*What you need to do:* Word for word, reproduce each entry.

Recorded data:
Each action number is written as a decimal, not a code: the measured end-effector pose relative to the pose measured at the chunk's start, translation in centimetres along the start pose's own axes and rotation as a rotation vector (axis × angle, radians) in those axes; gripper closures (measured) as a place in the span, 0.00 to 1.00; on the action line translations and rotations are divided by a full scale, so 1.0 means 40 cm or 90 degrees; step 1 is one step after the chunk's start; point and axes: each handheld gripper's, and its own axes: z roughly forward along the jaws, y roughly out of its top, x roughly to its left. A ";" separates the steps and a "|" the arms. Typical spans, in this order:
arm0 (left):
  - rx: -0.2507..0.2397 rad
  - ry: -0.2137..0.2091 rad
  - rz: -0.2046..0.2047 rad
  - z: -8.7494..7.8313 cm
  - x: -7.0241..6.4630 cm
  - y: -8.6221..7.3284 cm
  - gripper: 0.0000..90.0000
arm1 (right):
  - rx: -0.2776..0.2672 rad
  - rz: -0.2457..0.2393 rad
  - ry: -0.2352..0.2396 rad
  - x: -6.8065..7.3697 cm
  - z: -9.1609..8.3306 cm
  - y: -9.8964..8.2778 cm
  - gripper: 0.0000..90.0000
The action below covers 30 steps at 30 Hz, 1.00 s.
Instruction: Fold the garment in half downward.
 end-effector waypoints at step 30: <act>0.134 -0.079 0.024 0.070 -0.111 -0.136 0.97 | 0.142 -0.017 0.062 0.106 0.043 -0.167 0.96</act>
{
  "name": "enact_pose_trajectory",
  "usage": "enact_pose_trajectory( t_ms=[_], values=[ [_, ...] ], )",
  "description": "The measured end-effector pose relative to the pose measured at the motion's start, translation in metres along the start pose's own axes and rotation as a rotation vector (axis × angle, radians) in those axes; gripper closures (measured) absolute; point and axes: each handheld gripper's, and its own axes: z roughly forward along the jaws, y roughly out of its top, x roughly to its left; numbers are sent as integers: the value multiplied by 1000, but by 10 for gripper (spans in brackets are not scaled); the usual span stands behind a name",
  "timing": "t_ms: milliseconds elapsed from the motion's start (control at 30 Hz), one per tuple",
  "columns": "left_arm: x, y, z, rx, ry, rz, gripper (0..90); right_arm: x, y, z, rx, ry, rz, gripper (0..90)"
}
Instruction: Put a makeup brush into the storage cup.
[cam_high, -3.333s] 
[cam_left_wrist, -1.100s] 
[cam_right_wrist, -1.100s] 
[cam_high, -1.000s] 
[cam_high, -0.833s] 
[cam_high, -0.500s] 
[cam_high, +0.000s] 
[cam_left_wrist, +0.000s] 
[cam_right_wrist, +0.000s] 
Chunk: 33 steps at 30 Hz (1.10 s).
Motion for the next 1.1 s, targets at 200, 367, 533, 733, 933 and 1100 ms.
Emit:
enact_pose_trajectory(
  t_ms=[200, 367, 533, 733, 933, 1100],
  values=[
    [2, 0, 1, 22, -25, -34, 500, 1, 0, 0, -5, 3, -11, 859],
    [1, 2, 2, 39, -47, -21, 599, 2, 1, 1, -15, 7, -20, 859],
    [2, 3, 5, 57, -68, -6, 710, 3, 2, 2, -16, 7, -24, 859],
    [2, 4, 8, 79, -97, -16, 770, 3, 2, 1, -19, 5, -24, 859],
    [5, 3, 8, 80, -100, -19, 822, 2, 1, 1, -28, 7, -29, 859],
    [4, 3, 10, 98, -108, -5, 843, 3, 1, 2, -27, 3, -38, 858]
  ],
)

*Written solution:*
Each action number is written as a decimal, not a code: the measured end-effector pose relative to the pose measured at the chunk's start, translation in centimetres along the start pose's own axes and rotation as a rotation vector (axis × angle, radians) in those axes; gripper closures (measured) as a place in the span, 0.00 to 1.00; on the action line translations and rotations are divided by a full scale, so 1.0 means 40 cm or 90 degrees; step 1 is one step after the chunk's start; point and axes: each handheld gripper's, and its own axes: z roughly forward along the jaws, y roughly out of its top, x roughly to its left. A ";" separates the steps and a "|" the arms. Typical spans, in this order:
arm0 (left):
  - rx: -0.2507..0.2397 rad
  - ry: -0.2137..0.2091 rad
  - rz: -0.2046..0.2047 rad
  - z: -8.7494..7.8313 cm
  - x: -7.0241..6.4630 cm
  - y: -8.6221..7.3284 cm
  - gripper: 0.0000..90.0000
arm1 (right):
  - rx: -0.2776..0.2672 rad
  - rz: -0.2457..0.2393 rad
  - ry: -0.2352..0.2396 rad
  - x: -6.8065..7.3697 cm
  - z: -9.1609..8.3306 cm
  - y: -9.8964..8.2778 cm
  - gripper: 0.0000..90.0000
The action below covers 30 steps at 30 Hz, 1.00 s.
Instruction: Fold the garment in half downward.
 end-effector waypoints at step 30: <act>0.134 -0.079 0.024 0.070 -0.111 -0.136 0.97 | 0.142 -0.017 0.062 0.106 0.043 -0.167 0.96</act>
{
  "name": "enact_pose_trajectory",
  "usage": "enact_pose_trajectory( t_ms=[_], values=[ [_, ...] ], )",
  "description": "The measured end-effector pose relative to the pose measured at the motion's start, translation in metres along the start pose's own axes and rotation as a rotation vector (axis × angle, radians) in those axes; gripper closures (measured) absolute; point and axes: each handheld gripper's, and its own axes: z roughly forward along the jaws, y roughly out of its top, x roughly to its left; numbers are sent as integers: the value multiplied by 1000, but by 10 for gripper (spans in brackets are not scaled); the usual span stands behind a name",
  "timing": "t_ms: milliseconds elapsed from the motion's start (control at 30 Hz), one per tuple",
  "columns": "left_arm: x, y, z, rx, ry, rz, gripper (0..90); right_arm: x, y, z, rx, ry, rz, gripper (0..90)"
}
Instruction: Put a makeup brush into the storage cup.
[cam_high, -3.333s] 
[cam_left_wrist, -1.100s] 
[cam_right_wrist, -1.100s] 
[cam_high, -1.000s] 
[cam_high, -0.833s] 
[cam_high, -0.500s] 
[cam_high, +0.000s] 
[cam_left_wrist, +0.000s] 
[cam_right_wrist, +0.000s] 
Chunk: 33 steps at 30 Hz (1.10 s).
Motion for the next 1.1 s, targets at 200, 367, 533, 733, 933 and 1100 ms.
Emit:
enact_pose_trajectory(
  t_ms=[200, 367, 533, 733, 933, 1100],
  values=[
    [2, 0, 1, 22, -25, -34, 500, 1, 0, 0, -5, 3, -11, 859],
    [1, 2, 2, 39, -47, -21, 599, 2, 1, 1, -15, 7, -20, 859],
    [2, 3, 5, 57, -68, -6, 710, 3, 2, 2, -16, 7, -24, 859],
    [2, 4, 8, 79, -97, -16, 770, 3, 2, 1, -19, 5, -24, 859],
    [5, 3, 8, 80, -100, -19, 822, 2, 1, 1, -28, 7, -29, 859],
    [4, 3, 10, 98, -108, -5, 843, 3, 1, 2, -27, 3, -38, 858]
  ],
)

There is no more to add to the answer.